Try it:
Start with the first line of the records below. Output each line exactly, ending with the one that contains "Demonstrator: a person".

(Stored data)
+ + + + +
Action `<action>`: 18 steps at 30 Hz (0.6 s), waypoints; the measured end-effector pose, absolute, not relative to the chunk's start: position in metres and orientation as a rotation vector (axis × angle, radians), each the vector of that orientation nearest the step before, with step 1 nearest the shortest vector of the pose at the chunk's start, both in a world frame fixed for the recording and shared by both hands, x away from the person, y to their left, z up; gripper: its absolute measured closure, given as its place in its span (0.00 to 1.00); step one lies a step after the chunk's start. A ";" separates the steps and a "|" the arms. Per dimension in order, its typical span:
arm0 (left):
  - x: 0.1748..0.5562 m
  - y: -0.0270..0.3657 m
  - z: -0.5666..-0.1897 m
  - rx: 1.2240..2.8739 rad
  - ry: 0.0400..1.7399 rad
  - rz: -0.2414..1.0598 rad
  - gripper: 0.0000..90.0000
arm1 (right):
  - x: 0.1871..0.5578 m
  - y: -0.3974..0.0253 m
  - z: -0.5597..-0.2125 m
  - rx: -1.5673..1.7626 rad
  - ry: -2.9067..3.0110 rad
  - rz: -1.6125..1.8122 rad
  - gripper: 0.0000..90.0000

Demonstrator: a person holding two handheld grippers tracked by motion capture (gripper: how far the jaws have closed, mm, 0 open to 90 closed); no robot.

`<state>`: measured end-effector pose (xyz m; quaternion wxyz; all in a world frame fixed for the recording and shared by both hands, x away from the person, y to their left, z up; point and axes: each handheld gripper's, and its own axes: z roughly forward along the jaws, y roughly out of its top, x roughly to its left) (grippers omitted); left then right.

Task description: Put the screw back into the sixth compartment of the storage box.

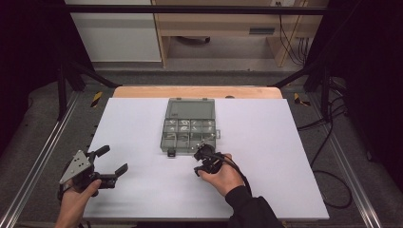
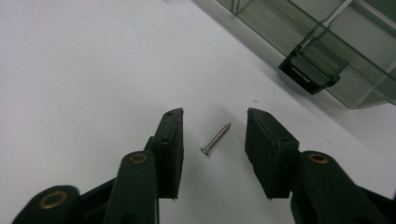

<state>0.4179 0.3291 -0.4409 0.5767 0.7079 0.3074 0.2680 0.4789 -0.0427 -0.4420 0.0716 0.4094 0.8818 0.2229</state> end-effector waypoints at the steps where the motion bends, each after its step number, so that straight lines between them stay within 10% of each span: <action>1: 0.418 0.329 -0.441 1.657 0.720 0.627 0.02 | 0.479 -0.043 -0.443 1.239 2.652 0.673 0.67; 18: 0.418 0.328 -0.441 1.659 0.713 0.629 0.02 | 0.484 -0.042 -0.453 1.261 2.656 0.653 0.89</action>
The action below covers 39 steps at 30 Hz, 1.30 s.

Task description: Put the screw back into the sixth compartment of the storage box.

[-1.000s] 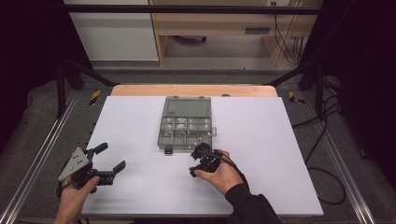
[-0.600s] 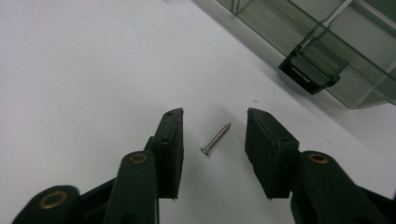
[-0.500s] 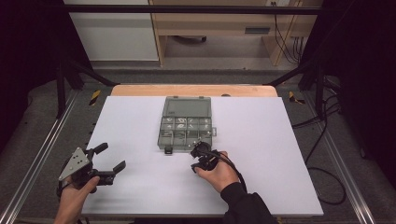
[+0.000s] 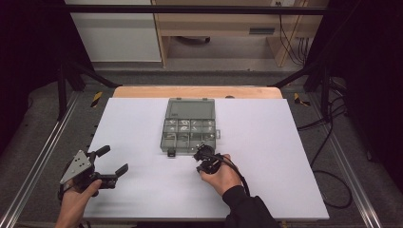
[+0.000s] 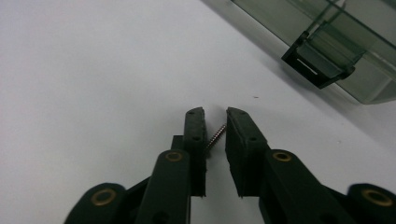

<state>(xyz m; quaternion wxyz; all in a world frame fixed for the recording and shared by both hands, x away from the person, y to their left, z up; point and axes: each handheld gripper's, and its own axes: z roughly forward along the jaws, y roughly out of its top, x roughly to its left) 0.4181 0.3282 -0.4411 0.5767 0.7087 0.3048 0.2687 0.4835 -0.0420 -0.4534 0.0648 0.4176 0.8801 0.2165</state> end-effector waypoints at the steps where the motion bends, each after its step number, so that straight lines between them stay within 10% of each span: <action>1: 0.418 0.328 -0.441 1.659 0.714 0.629 0.02 | 0.484 -0.042 -0.454 1.260 2.654 0.662 0.91; 39: 0.418 0.329 -0.441 1.660 0.714 0.631 0.02 | 0.492 -0.054 -0.419 1.067 2.364 1.102 0.98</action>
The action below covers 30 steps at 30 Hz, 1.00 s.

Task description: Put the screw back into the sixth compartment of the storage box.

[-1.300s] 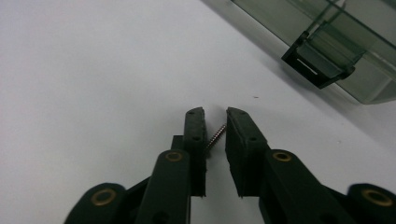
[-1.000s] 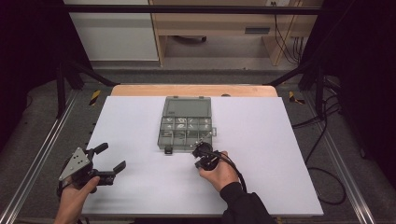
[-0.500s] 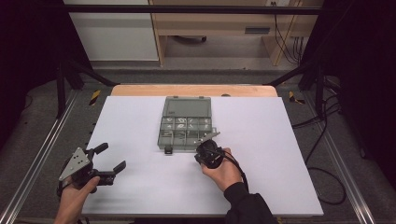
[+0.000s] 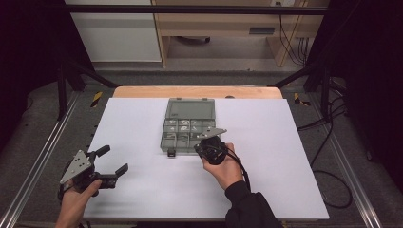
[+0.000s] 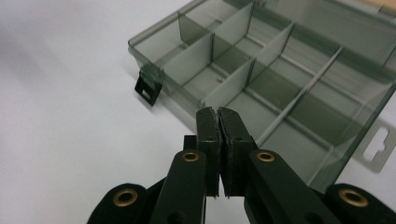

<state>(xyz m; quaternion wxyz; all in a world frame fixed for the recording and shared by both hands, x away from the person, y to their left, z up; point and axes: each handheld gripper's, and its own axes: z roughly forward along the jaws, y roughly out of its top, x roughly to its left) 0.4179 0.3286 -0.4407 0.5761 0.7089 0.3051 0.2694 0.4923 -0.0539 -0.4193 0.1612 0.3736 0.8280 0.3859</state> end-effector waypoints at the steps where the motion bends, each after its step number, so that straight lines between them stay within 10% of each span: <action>1: 0.418 0.329 -0.441 1.660 0.714 0.631 0.02 | 0.494 -0.052 -0.417 1.061 2.358 1.110 0.98; 30: 0.418 0.329 -0.440 1.647 0.707 0.631 0.02 | 0.526 -0.020 -0.417 1.059 2.312 1.139 0.97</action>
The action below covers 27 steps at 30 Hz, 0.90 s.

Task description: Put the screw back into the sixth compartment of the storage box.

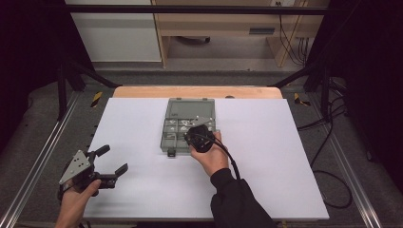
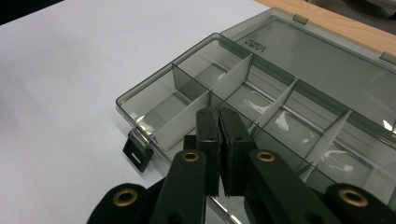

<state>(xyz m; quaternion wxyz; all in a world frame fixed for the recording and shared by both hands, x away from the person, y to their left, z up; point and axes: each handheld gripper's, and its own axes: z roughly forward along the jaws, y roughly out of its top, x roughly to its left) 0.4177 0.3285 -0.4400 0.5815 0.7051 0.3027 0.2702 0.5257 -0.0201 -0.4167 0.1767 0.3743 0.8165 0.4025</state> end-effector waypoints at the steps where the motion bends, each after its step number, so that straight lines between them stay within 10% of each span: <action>1: 0.418 0.328 -0.440 1.647 0.707 0.631 0.02 | 0.526 -0.019 -0.418 1.060 2.309 1.141 0.98; 22: 0.418 0.328 -0.440 1.648 0.707 0.631 0.02 | 0.536 -0.004 -0.431 1.079 2.364 1.097 0.97; 27: 0.418 0.328 -0.440 1.649 0.705 0.630 0.02 | 0.536 -0.005 -0.430 1.083 2.341 1.101 0.81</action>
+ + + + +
Problem solution:
Action `<action>`: 18 steps at 30 Hz (0.6 s), waypoints; the measured end-effector pose, absolute, not relative to the chunk's start: position in metres and orientation as a rotation vector (axis × angle, radians), each the vector of that orientation nearest the step before, with step 1 nearest the shortest vector of the pose at the chunk's start, both in a world frame fixed for the recording and shared by both hands, x away from the person, y to their left, z up; gripper: its absolute measured closure, given as its place in its span (0.00 to 1.00); step one lies a step after the chunk's start. A ";" separates the steps and a "|" the arms. Per dimension in order, its typical span:
arm0 (left):
  - x: 0.1748..0.5562 m
  - y: -0.0270..0.3657 m
  - z: -0.5666..-0.1897 m
  - rx: 1.2240..2.8739 rad
  - ry: 0.0400..1.7399 rad
  - rz: -0.2414..1.0598 rad
  - gripper: 0.0000..90.0000
arm1 (right):
  - x: 0.1871..0.5578 m
  - y: -0.3974..0.0253 m
  - z: -0.5597..-0.2125 m
  - rx: -1.5673..1.7626 rad
  - ry: -2.9067..3.0110 rad
  - rz: -1.6125..1.8122 rad
  - gripper: 0.0000..90.0000

Demonstrator: a person holding two handheld grippers tracked by motion capture (gripper: how far the jaws have closed, mm, 0 open to 90 closed); no robot.

Nothing more is needed for this exercise.